Rackham himself could see how much sharper these kids were than he was. It’s the experience adults have when children start beating them at videogames. There is a greater depth of knowledge and experience in adults, however, and that’s what the teachers in Battle School were trying to duplicate in Ender’s training. They had to put him in situations that no child would normally be placed in during Battle School, in order to give him a fund of experience that would rival Mazer’s own, and make him ready to take command when he was barely twelve years old, for, ready or not, that was when the battle fleets would reach their targets.
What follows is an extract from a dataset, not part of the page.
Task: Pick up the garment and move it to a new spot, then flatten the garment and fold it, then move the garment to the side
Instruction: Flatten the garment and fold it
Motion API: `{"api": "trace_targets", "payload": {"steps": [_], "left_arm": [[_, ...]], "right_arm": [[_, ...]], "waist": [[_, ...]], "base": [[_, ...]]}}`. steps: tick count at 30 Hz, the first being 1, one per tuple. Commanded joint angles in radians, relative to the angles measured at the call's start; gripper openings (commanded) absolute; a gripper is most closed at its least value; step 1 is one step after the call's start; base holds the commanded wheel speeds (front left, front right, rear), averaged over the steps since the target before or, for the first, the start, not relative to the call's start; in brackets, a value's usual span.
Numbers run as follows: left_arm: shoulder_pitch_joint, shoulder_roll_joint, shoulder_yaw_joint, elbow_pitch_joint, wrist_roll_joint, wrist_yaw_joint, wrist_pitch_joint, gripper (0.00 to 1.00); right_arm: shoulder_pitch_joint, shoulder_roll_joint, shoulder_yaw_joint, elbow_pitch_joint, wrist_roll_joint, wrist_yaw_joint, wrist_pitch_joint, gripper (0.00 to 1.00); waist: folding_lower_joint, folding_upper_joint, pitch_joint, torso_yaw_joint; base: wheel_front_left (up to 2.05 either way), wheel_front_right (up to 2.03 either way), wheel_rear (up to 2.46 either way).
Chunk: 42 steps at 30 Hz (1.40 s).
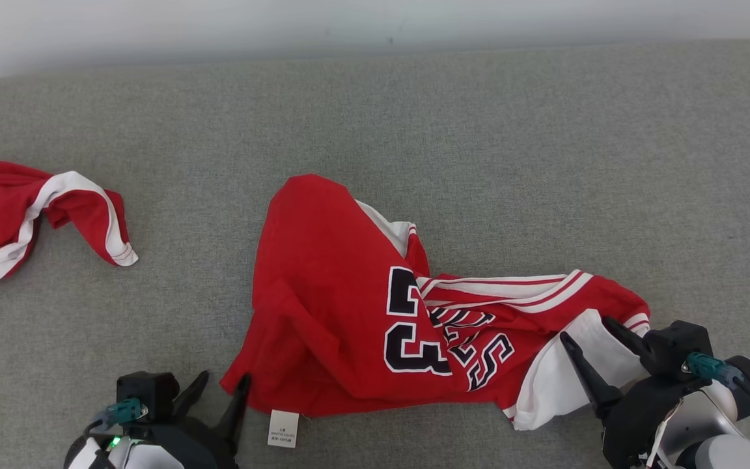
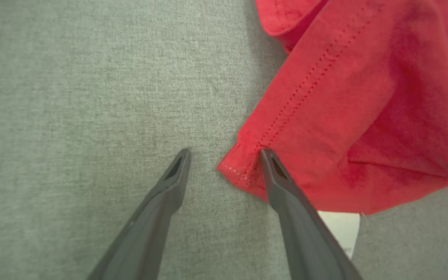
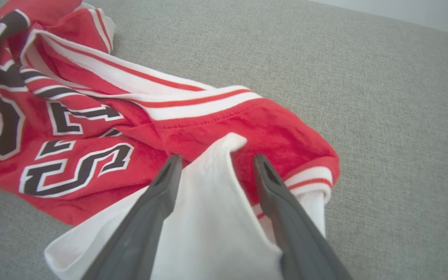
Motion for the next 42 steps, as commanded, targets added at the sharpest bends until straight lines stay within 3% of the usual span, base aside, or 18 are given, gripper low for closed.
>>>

So, with the use of children forced upon them, they made a virtue of necessity and then set about framing the situation so that adults would follow children into battle and the children could command without knowing they were doing so. But by no means was this the original plan when Battle School was founded.
—OSC
MIRROR, MIRROR
ALETHEA KONTIS
So you’re attending Battle School with Ender and Bean. You’ve signed your name into the desk (and probably hacked into the teacher accounts) and now it’s time for more frivolous pursuits, so you log on to the game. You’ve passed the Giant’s Drink, you’ve survived Fairyland, and you’re standing at the End of the World, looking into the mirror. Who do you see? Ender? Bean? Peter? Valentine?
Mirrors are some of the most powerful objects in literature, and in fairy stories old and new in particular. Mirrors can be used for locating one’s enemy (Snow White) or defeating them (Medusa). They are handy when a fictional character needs to travel to another universe (Through the Looking Glass), reveal one’s heart’s desire (Harry Potter), or get insight into one’s true inner self (The Neverending Story).